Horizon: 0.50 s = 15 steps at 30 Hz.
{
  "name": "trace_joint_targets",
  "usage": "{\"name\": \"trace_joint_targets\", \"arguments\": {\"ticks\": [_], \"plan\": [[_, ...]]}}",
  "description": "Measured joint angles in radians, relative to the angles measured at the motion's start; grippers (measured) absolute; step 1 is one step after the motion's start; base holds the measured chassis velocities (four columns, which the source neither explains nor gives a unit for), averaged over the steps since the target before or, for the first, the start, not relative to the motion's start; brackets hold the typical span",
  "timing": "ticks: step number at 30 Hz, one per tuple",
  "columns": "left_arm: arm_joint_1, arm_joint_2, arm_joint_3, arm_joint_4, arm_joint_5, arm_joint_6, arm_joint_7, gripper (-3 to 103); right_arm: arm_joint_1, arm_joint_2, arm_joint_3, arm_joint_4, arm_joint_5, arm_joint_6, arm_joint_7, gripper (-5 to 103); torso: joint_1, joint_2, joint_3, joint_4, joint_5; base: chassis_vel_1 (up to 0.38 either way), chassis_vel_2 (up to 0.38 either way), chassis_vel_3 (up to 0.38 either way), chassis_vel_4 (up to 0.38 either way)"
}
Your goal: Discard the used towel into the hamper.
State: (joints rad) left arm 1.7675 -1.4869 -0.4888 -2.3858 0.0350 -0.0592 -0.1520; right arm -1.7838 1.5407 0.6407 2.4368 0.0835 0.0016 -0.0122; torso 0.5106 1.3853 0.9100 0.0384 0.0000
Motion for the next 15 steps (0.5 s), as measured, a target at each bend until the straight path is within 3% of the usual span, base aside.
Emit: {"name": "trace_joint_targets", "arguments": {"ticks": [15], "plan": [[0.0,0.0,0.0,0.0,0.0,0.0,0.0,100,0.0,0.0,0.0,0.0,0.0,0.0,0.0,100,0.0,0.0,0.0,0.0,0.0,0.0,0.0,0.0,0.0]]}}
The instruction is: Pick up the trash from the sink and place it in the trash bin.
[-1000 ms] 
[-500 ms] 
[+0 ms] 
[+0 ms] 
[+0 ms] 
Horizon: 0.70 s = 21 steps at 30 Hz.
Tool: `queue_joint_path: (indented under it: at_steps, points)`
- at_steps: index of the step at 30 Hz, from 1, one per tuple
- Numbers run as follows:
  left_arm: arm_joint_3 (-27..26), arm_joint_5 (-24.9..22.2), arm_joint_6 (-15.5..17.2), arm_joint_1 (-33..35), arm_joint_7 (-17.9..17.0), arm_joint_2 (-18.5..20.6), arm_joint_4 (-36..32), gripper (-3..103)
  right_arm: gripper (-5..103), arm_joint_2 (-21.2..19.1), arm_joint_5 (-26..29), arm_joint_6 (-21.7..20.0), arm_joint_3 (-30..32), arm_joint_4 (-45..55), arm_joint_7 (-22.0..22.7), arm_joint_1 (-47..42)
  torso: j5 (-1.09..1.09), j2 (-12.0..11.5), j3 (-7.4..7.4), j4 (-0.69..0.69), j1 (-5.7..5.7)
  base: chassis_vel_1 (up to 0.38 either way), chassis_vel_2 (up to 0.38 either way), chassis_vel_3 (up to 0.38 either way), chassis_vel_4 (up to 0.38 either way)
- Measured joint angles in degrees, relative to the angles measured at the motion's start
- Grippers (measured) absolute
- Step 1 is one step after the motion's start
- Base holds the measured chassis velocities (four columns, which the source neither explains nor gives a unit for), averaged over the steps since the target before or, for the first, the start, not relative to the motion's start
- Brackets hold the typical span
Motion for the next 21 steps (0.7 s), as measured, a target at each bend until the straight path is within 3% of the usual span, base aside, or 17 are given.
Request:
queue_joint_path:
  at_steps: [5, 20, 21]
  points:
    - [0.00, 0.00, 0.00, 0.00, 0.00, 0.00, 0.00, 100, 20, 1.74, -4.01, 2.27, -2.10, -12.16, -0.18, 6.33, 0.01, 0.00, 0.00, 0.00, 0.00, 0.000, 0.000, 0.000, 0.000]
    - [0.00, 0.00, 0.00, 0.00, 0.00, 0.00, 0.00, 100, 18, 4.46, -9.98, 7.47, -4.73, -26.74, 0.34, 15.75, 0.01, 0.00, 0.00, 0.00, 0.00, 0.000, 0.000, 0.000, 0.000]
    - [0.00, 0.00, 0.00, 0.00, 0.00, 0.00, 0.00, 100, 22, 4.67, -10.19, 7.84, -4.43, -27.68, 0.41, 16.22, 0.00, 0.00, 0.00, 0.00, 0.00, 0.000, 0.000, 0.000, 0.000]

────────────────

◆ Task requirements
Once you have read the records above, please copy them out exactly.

◆ Output below
Horizon: 0.50 s = 15 steps at 30 Hz.
{
  "name": "trace_joint_targets",
  "usage": "{\"name\": \"trace_joint_targets\", \"arguments\": {\"ticks\": [_], \"plan\": [[_, ...]]}}",
  "description": "Measured joint angles in radians, relative to the angles measured at the motion's start; grippers (measured) absolute; step 1 is one step after the motion's start; base holds the measured chassis velocities (four columns, which the source neither explains nor gives a unit for), averaged over the steps since the target before or, for the first, the start, not relative to the motion's start; brackets hold the typical span",
  "timing": "ticks: step number at 30 Hz, one per tuple",
  "columns": "left_arm: arm_joint_1, arm_joint_2, arm_joint_3, arm_joint_4, arm_joint_5, arm_joint_6, arm_joint_7, gripper (-3 to 103); right_arm: arm_joint_1, arm_joint_2, arm_joint_3, arm_joint_4, arm_joint_5, arm_joint_6, arm_joint_7, gripper (-5 to 103); torso: joint_1, joint_2, joint_3, joint_4, joint_5; base: chassis_vel_1 (up to 0.38 either way), chassis_vel_2 (up to 0.38 either way), chassis_vel_3 (up to 0.38 either way), chassis_vel_4 (up to 0.38 either way)"
}
Your goal: Discard the used towel into the hamper.
State: (joints rad) left arm 1.7675 -1.4869 -0.4888 -2.3858 0.0350 -0.0592 -0.1520; right arm -1.7838 1.5407 0.6407 2.4368 0.0835 0.0016 -0.0122; torso 0.5106 1.3853 0.9100 0.0384 0.0000
Motion for the next 15 steps (0.5 s), as measured, a target at each bend until the straight path is within 3% of the usual span, base aside.
Emit: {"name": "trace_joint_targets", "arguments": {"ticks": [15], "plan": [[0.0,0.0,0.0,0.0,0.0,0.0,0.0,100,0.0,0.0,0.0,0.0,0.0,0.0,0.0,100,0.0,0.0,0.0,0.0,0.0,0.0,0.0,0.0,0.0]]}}
The instruction is: Pick up the trash from the sink and place it in the trash bin.
[-1000 ms] 
[-500 ms] 
[+0 ms] 
[+0 ms] 
[+0 ms] 
Horizon: 0.70 s = 21 steps at 30 Hz.
Tool: `queue_joint_path: (indented under it: at_steps, points)`
- at_steps: index of the step at 30 Hz, from 1, one per tuple
- Numbers run as follows:
  left_arm: arm_joint_3 (-27..26), arm_joint_5 (-24.9..22.2), arm_joint_6 (-15.5..17.2), arm_joint_1 (-33..35), arm_joint_7 (-17.9..17.0), arm_joint_2 (-18.5..20.6), arm_joint_4 (-36..32), gripper (-3..103)
  right_arm: gripper (-5..103), arm_joint_2 (-21.2..19.1), arm_joint_5 (-26..29), arm_joint_6 (-21.7..20.0), arm_joint_3 (-30..32), arm_joint_4 (-45..55), arm_joint_7 (-22.0..22.7), arm_joint_1 (-47..42)
  torso: j5 (-1.09..1.09), j2 (-12.0..11.5), j3 (-7.4..7.4), j4 (-0.69..0.69), j1 (-5.7..5.7)
  base: chassis_vel_1 (up to 0.38 either way), chassis_vel_2 (up to 0.38 either way), chassis_vel_3 (up to 0.38 either way), chassis_vel_4 (up to 0.38 either way)
- Measured joint angles in degrees, relative to the angles measured at the motion's start
- Grippers (measured) absolute
- Step 1 is one step after the motion's start
- Base holds the measured chassis velocities (four columns, which the source neither explains nor gives a unit for), averaged over the steps since the target before or, for the first, the start, not relative to the motion's start
- Brackets hold the typical span
Motion for the next 21 steps (0.7 s), as measured, a target at each bend until the straight path is within 3% of the usual span, base aside, or 17 are given.
Request:
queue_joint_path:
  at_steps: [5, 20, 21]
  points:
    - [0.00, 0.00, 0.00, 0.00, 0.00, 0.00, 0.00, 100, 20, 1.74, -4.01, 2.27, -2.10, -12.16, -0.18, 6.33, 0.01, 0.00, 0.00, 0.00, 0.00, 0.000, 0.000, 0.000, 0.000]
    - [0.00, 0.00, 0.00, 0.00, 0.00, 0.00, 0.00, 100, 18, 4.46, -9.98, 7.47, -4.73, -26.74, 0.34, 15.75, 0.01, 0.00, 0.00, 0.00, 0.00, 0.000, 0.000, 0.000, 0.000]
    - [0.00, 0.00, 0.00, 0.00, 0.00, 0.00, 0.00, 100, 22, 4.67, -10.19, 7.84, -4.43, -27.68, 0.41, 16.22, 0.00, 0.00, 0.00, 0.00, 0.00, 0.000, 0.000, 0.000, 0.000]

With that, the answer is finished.